# What you have to do
Show every line in the entries below where the word "plate" appears.

# Extracted information
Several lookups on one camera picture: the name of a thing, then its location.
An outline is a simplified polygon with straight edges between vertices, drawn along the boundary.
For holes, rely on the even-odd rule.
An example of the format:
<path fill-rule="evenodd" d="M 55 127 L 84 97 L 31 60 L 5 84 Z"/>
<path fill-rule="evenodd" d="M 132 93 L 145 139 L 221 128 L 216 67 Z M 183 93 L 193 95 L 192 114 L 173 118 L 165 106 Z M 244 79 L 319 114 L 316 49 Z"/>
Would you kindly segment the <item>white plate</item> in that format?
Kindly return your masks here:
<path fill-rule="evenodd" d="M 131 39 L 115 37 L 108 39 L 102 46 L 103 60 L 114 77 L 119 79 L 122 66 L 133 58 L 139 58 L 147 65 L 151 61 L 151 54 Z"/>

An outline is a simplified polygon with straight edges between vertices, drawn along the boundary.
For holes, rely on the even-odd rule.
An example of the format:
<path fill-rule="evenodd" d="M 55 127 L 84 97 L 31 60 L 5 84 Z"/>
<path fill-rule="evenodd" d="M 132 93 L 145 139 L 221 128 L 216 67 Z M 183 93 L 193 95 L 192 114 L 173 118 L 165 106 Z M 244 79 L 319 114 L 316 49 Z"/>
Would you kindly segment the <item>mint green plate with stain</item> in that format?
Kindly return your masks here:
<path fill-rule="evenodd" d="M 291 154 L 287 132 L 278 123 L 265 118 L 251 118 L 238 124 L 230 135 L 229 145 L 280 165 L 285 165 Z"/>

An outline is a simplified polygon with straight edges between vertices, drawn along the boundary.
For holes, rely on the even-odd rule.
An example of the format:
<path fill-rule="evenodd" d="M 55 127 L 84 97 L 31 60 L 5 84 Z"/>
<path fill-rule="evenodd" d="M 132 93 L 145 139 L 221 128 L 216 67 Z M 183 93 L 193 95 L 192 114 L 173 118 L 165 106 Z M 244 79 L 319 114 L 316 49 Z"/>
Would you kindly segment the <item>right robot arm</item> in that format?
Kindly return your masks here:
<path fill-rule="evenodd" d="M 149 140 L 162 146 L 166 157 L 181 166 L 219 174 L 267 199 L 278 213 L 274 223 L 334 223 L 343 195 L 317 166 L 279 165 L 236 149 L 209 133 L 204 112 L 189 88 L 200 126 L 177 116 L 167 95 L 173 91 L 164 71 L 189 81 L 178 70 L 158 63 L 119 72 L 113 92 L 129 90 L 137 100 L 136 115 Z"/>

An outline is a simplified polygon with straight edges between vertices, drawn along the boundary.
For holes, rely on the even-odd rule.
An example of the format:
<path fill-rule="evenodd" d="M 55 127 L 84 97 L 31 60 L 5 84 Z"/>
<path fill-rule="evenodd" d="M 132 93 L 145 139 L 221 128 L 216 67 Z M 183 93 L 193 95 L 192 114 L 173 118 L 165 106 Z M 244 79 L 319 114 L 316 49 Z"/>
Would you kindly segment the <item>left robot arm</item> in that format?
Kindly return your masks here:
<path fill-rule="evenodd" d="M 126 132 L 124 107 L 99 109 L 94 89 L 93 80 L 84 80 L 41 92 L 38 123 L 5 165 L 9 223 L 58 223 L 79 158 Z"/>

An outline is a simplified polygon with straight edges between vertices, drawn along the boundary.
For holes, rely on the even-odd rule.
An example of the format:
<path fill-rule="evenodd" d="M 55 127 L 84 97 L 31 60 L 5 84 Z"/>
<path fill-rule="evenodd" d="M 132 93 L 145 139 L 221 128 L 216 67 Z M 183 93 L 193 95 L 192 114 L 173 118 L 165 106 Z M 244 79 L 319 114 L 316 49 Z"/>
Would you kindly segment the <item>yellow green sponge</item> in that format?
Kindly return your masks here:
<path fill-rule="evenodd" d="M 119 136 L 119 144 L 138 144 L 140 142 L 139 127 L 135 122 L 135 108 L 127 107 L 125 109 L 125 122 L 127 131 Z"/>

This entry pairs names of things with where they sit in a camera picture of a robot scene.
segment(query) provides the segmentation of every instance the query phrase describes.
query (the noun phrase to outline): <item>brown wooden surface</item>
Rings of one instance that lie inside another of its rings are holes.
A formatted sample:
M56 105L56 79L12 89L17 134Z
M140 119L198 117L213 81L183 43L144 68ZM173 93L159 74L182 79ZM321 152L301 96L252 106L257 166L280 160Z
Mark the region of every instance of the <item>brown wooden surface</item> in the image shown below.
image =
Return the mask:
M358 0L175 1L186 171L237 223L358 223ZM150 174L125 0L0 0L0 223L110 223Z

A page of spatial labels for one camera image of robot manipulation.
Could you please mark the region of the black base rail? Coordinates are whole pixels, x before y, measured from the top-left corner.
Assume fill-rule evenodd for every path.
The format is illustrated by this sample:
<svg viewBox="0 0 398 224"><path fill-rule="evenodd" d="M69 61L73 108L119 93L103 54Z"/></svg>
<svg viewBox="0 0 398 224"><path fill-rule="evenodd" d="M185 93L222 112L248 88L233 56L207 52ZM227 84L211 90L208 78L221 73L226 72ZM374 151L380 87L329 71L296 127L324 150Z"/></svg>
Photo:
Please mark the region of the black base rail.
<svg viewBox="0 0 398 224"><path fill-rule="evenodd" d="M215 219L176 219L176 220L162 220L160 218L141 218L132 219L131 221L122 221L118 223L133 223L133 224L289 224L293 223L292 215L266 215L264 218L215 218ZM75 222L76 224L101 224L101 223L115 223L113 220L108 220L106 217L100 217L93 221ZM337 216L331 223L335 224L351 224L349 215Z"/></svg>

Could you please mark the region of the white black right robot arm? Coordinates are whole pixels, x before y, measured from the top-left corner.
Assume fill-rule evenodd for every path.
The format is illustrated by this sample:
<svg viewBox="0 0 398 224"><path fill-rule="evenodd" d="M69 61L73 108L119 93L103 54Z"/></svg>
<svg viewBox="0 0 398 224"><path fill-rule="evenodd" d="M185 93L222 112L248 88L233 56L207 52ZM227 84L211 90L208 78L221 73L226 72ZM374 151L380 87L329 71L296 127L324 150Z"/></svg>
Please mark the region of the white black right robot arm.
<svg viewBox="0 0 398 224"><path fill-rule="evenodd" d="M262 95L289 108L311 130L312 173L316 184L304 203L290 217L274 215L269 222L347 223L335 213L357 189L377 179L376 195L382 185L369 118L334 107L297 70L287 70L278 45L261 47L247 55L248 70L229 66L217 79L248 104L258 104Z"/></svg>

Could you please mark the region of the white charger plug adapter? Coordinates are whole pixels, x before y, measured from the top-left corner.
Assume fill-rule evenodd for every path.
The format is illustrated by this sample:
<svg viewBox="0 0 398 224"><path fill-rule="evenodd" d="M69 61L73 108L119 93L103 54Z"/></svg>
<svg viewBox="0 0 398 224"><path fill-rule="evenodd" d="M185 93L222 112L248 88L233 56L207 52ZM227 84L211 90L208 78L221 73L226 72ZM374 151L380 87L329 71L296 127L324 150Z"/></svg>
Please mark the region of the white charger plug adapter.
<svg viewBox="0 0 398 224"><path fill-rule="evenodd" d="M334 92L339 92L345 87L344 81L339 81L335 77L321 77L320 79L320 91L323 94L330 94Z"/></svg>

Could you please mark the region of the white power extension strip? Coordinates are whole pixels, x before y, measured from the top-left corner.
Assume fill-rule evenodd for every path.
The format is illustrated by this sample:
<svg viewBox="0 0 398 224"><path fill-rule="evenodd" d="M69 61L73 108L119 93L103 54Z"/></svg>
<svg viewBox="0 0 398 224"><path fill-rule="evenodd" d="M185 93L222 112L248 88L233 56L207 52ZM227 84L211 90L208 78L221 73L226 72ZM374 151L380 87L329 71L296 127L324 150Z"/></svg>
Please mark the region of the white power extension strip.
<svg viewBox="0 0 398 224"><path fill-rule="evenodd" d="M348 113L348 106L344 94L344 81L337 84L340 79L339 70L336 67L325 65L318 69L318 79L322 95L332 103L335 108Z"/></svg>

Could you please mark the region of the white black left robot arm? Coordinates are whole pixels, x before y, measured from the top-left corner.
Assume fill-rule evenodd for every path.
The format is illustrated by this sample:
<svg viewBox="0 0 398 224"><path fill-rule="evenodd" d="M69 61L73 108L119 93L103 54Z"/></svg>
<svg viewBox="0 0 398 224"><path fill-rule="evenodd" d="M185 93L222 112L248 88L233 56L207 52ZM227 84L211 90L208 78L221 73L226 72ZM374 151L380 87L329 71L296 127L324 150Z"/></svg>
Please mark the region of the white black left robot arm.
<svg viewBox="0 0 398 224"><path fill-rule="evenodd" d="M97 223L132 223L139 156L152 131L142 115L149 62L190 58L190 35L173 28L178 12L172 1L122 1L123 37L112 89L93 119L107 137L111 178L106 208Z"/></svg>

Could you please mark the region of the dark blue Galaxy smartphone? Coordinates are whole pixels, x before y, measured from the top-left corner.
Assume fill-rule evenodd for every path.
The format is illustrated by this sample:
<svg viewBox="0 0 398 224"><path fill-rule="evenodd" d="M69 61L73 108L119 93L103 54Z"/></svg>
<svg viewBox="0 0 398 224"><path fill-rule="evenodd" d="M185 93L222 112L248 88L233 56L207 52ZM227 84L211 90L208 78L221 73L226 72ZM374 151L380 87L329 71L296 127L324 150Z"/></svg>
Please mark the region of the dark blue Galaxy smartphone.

# Solved problem
Would you kindly segment the <item>white plate</item> in that format?
Would you kindly segment the <item>mint green plate with stain</item> in that format?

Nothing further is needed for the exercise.